● Task prompt
Type out the whole listing again exactly, pictures omitted.

● Data shown
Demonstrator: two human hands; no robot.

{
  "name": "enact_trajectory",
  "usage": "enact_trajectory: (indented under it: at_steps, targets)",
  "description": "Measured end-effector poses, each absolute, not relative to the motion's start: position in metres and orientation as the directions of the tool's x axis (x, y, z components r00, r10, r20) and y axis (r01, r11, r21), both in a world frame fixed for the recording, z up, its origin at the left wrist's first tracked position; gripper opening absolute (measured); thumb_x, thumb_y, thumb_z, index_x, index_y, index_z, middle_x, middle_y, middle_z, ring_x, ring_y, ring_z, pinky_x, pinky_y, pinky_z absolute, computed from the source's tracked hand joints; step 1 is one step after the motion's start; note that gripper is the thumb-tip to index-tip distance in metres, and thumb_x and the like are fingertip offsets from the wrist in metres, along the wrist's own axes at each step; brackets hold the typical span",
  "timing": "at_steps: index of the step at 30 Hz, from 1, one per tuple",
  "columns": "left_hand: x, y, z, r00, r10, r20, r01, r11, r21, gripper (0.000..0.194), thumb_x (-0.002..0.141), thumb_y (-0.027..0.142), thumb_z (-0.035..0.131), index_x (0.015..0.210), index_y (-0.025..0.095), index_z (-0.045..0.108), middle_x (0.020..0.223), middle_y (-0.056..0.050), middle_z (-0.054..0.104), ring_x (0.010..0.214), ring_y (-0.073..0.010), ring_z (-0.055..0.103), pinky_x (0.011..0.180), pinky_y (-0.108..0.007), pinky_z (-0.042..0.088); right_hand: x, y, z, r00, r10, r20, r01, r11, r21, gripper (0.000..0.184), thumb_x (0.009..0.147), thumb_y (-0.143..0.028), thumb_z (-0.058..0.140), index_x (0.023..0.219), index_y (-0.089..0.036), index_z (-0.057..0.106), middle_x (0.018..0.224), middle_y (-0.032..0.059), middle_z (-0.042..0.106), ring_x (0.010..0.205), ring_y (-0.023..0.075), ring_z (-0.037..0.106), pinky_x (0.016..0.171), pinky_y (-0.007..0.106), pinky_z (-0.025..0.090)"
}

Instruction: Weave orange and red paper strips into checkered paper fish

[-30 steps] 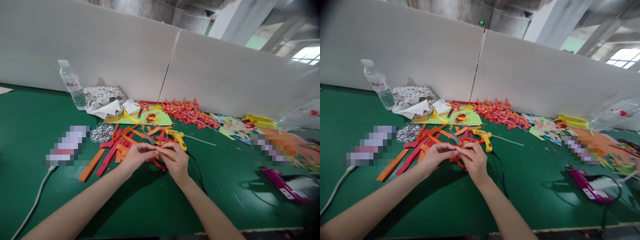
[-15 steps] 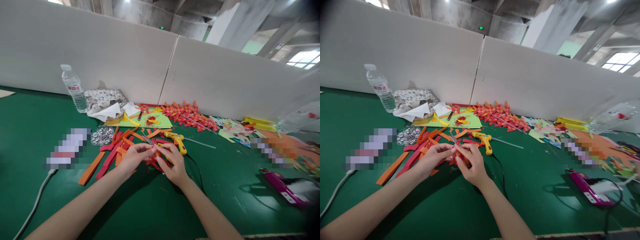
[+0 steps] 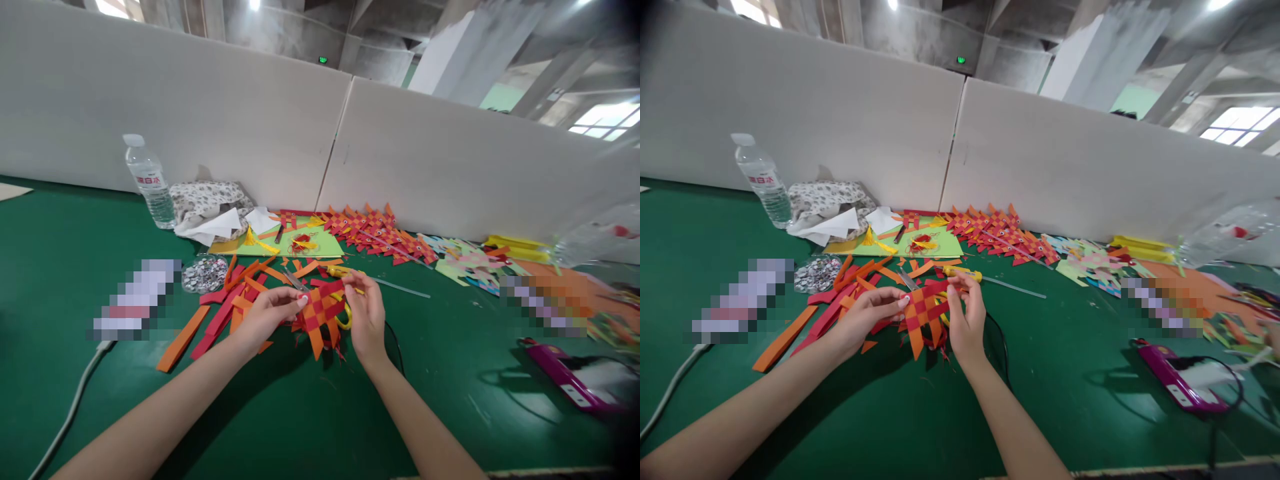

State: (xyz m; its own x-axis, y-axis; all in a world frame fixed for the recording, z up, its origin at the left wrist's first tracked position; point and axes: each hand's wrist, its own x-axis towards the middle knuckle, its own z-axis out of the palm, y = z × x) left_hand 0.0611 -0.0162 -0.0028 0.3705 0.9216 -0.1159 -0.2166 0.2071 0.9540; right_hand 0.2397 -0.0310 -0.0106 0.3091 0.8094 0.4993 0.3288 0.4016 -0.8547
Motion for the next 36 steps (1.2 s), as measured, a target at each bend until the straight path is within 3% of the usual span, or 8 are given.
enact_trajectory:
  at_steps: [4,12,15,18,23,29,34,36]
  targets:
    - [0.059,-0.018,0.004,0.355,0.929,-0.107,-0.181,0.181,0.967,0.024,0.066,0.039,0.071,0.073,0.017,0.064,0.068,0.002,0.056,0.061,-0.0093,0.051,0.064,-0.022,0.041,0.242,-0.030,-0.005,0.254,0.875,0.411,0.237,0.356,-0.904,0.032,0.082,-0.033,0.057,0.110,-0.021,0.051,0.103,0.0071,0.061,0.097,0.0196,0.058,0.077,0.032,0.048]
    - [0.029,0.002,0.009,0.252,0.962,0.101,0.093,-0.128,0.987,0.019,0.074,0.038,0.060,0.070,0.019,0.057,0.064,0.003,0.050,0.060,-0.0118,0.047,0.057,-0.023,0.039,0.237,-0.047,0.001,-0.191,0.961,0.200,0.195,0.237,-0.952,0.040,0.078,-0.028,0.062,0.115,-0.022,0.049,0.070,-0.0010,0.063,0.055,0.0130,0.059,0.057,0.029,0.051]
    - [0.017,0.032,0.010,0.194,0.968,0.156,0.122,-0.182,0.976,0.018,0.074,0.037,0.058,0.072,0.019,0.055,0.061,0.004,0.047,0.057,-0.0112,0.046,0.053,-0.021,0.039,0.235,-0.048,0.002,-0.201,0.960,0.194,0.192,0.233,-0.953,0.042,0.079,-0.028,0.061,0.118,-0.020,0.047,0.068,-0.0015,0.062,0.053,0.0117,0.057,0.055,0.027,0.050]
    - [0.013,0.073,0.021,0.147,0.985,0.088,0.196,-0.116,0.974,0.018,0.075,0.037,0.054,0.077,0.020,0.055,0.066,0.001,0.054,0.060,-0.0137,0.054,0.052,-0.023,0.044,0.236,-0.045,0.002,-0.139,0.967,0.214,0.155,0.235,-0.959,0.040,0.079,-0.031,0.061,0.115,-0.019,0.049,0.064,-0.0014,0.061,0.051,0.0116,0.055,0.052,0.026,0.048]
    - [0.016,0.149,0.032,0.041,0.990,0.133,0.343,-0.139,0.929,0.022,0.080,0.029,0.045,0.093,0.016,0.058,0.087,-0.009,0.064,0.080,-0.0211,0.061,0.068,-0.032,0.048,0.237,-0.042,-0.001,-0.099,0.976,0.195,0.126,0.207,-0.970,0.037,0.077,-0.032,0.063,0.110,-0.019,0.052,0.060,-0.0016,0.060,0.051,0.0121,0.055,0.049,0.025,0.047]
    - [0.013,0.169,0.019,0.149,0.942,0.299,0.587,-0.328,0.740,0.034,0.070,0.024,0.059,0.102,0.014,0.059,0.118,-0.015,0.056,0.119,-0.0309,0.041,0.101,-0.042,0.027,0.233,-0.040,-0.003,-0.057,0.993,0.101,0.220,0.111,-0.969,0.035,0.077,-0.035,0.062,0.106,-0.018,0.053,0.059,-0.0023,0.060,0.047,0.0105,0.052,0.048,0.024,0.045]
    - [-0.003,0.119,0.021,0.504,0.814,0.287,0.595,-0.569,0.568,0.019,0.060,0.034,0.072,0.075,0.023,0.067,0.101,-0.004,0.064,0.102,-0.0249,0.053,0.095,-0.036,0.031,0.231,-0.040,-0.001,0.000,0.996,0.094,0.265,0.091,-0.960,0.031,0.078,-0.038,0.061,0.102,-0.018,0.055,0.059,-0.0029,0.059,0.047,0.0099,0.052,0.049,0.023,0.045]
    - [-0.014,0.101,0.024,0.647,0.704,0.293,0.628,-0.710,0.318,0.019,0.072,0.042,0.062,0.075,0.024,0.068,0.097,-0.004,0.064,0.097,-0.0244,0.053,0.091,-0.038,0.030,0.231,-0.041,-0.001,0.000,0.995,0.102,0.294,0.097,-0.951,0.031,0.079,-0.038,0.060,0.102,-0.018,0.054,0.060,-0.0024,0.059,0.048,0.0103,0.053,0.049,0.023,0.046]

● Written solution
Demonstrator: two human hands; no robot.

{
  "name": "enact_trajectory",
  "usage": "enact_trajectory: (indented under it: at_steps, targets)",
  "description": "Measured end-effector poses, each absolute, not relative to the motion's start: position in metres and orientation as the directions of the tool's x axis (x, y, z components r00, r10, r20) and y axis (r01, r11, r21), both in a world frame fixed for the recording, z up, its origin at the left wrist's first tracked position; gripper opening absolute (measured); thumb_x, thumb_y, thumb_z, index_x, index_y, index_z, middle_x, middle_y, middle_z, ring_x, ring_y, ring_z, pinky_x, pinky_y, pinky_z absolute, computed from the source's tracked hand joints; step 1 is one step after the motion's start; note that gripper is the thumb-tip to index-tip distance in metres, and thumb_x and the like are fingertip offsets from the wrist in metres, along the wrist's own axes at each step; brackets hold the typical span",
  "timing": "at_steps: index of the step at 30 Hz, from 1, one per tuple",
  "columns": "left_hand: x, y, z, r00, r10, r20, r01, r11, r21, gripper (0.000..0.194), thumb_x (-0.002..0.141), thumb_y (-0.027..0.142), thumb_z (-0.035..0.131), index_x (0.015..0.210), index_y (-0.025..0.095), index_z (-0.045..0.108), middle_x (0.020..0.223), middle_y (-0.056..0.050), middle_z (-0.054..0.104), ring_x (0.010..0.214), ring_y (-0.073..0.010), ring_z (-0.055..0.103), pinky_x (0.011..0.180), pinky_y (-0.108..0.007), pinky_z (-0.042..0.088); right_hand: x, y, z, r00, r10, r20, r01, r11, r21, gripper (0.000..0.184), thumb_x (0.009..0.147), thumb_y (-0.143..0.028), thumb_z (-0.058..0.140), index_x (0.023..0.219), index_y (-0.089..0.036), index_z (-0.057..0.106), middle_x (0.018..0.224), middle_y (-0.032..0.059), middle_z (-0.042..0.106), ring_x (0.010..0.205), ring_y (-0.023..0.075), ring_z (-0.037..0.106), pinky_x (0.016..0.171), pinky_y (-0.007..0.106), pinky_z (-0.025..0.090)"
}

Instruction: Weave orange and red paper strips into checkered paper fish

[-30 steps] 
[-15 steps] 
[+0 steps] 

State: (xyz m; its own x-axis, y-axis; all in a world frame fixed for the recording, z up, its origin at the left wrist's first tracked position; point and axes: each hand's wrist, its own x-axis towards the middle knuckle, its own z-axis out of the palm, y = z × x) left_hand 0.0611 -0.0162 -0.0028 0.3705 0.9216 -0.1159 -0.2166 0.2071 0.9540; right_hand 0.2397 -0.0310 -0.0106 0.3091 0.8094 0.4993 0.3288 0.4016 -0.8547
Motion for the next 36 steps (1.2 s), as measured, a target at each bend until the straight path is within 3% of the usual span, or 8 are given.
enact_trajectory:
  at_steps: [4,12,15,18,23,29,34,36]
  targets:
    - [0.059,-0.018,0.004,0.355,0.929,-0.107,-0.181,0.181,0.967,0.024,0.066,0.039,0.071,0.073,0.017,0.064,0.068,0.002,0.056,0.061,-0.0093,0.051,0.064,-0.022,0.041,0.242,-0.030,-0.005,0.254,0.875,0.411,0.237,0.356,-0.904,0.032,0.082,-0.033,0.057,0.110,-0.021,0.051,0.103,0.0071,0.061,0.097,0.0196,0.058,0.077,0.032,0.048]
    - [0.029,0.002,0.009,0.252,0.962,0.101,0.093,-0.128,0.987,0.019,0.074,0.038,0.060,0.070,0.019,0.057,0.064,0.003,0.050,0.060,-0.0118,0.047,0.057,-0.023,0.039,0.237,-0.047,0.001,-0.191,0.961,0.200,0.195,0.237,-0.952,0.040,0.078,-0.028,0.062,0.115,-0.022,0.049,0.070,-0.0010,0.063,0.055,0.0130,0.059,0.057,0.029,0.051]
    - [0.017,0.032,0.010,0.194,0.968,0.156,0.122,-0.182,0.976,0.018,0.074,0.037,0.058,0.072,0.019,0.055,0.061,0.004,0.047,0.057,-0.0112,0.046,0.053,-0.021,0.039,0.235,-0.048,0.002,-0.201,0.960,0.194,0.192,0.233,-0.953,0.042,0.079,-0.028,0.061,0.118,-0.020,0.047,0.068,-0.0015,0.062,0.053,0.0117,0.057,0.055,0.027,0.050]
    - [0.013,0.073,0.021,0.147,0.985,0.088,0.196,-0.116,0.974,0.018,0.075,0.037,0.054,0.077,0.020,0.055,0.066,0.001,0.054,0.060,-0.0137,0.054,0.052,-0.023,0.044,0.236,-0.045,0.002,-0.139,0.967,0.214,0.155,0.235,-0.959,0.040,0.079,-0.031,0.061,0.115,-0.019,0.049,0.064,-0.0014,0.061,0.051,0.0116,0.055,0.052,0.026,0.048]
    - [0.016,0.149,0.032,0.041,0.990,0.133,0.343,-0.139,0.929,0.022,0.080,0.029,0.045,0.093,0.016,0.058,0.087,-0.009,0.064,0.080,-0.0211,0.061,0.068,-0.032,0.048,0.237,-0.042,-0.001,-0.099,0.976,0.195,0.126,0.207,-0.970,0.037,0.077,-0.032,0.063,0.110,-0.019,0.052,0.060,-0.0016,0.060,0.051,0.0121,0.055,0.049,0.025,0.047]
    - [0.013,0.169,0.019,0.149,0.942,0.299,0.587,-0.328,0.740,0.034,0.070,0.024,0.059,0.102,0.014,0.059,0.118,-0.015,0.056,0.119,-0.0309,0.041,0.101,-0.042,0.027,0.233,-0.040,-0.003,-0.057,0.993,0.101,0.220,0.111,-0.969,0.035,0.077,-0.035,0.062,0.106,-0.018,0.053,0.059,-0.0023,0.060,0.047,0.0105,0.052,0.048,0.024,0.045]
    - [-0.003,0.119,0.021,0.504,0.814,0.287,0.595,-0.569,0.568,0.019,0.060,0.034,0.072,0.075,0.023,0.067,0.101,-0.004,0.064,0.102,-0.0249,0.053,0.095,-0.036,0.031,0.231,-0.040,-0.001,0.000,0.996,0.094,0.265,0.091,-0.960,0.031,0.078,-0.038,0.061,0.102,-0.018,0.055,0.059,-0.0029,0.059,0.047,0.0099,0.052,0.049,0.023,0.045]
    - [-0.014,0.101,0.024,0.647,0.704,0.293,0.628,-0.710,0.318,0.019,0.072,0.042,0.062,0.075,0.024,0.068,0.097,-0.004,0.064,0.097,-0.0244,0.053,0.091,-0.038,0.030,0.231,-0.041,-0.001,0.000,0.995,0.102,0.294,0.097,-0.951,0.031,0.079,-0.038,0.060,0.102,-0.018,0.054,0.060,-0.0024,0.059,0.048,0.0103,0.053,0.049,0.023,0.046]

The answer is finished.